DIRECTIONS: Down to the last line, print the material below verbatim.
# # # # #
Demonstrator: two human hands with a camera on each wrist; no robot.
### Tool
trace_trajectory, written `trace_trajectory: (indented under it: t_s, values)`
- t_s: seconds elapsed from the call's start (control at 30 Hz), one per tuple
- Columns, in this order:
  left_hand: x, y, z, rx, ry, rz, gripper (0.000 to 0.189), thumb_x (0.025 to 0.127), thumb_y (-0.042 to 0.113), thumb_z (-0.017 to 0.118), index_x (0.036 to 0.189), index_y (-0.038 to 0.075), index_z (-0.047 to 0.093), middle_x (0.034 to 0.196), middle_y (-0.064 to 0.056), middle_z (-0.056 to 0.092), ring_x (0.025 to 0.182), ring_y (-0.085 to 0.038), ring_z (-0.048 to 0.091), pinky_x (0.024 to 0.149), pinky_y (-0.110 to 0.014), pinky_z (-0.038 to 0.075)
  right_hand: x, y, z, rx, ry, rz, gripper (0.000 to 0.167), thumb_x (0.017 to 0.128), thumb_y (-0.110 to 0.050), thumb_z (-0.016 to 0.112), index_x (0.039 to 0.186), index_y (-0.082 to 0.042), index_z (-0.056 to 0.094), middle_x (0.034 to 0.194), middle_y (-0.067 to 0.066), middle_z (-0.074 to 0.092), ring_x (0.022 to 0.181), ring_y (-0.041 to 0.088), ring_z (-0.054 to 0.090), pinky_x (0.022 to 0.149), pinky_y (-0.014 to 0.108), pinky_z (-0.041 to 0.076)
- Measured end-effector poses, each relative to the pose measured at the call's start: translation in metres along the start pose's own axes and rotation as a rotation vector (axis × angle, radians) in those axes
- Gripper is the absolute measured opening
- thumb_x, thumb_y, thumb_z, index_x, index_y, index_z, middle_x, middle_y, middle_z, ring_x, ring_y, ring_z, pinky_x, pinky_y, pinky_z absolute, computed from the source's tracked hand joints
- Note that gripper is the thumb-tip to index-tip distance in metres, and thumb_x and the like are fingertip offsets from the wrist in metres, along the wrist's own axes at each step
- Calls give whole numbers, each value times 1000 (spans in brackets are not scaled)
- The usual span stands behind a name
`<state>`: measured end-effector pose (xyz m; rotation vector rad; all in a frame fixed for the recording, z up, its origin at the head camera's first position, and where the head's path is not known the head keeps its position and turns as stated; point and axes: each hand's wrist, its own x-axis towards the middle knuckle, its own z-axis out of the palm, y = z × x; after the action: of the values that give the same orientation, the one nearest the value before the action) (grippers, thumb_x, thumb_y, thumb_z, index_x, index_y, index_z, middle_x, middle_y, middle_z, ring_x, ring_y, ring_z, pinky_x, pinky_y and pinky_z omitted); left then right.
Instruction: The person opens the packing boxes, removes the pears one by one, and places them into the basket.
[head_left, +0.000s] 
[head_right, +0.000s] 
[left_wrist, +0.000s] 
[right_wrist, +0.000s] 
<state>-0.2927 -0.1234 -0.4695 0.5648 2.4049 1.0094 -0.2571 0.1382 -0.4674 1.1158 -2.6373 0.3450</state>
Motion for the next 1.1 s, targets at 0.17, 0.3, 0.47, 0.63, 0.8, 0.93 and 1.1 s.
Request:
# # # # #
SOLUTION:
Demonstrator: two human hands with a camera on each wrist; no robot.
### Tool
trace_trajectory, written `trace_trajectory: (indented under it: t_s, values)`
- t_s: seconds elapsed from the call's start (control at 30 Hz), one per tuple
- Columns, in this order:
  left_hand: x, y, z, rx, ry, rz, gripper (0.000 to 0.189), thumb_x (0.025 to 0.127), thumb_y (-0.042 to 0.113), thumb_z (-0.017 to 0.118), index_x (0.036 to 0.189), index_y (-0.038 to 0.075), index_z (-0.047 to 0.093), middle_x (0.034 to 0.196), middle_y (-0.064 to 0.056), middle_z (-0.056 to 0.092), ring_x (0.025 to 0.182), ring_y (-0.085 to 0.038), ring_z (-0.048 to 0.091), pinky_x (0.024 to 0.149), pinky_y (-0.110 to 0.014), pinky_z (-0.038 to 0.075)
  right_hand: x, y, z, rx, ry, rz, gripper (0.000 to 0.167), thumb_x (0.017 to 0.128), thumb_y (-0.110 to 0.050), thumb_z (-0.016 to 0.112), index_x (0.039 to 0.186), index_y (-0.082 to 0.042), index_z (-0.056 to 0.094), middle_x (0.034 to 0.194), middle_y (-0.067 to 0.066), middle_z (-0.074 to 0.092), ring_x (0.022 to 0.181), ring_y (-0.041 to 0.088), ring_z (-0.054 to 0.090), pinky_x (0.022 to 0.149), pinky_y (-0.014 to 0.108), pinky_z (-0.041 to 0.076)
- Measured end-effector poses, each relative to the pose measured at the call's start: translation in metres along the start pose's own axes and rotation as a rotation vector (axis × angle, radians) in those axes
- Gripper is the absolute measured opening
- thumb_x, thumb_y, thumb_z, index_x, index_y, index_z, middle_x, middle_y, middle_z, ring_x, ring_y, ring_z, pinky_x, pinky_y, pinky_z absolute, computed from the source's tracked hand joints
- Note that gripper is the thumb-tip to index-tip distance in metres, and thumb_x and the like are fingertip offsets from the wrist in metres, along the wrist's own axes at each step
- Calls give whole numbers, each value times 1000 (spans in brackets are not scaled)
- The usual span stands behind a name
`<state>`: measured end-effector pose (xyz m; rotation vector rad; all in a frame fixed for the recording, z up, its origin at the head camera's first position, and where the head's path is not known the head keeps its position and turns as stated; point and axes: each hand's wrist, its own x-axis towards the middle knuckle, its own z-axis out of the palm, y = z × x; after the action: of the values that give the same orientation, the one nearest the value before the action) (grippers, thumb_x, thumb_y, thumb_z, index_x, index_y, index_z, middle_x, middle_y, middle_z, ring_x, ring_y, ring_z, pinky_x, pinky_y and pinky_z omitted); left then right.
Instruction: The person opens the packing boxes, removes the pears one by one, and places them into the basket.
[head_left, +0.000s] 
[head_right, +0.000s] 
[left_wrist, +0.000s] 
[right_wrist, +0.000s] 
<state>-0.2927 -0.1234 -0.4695 0.5648 2.4049 1.0094 -0.2571 0.1382 -0.4674 1.1158 -2.6373 0.3450</state>
Motion for the next 1.1 s, targets at 0.17, 0.3, 0.47, 0.63, 0.8, 0.93 and 1.1 s.
Request:

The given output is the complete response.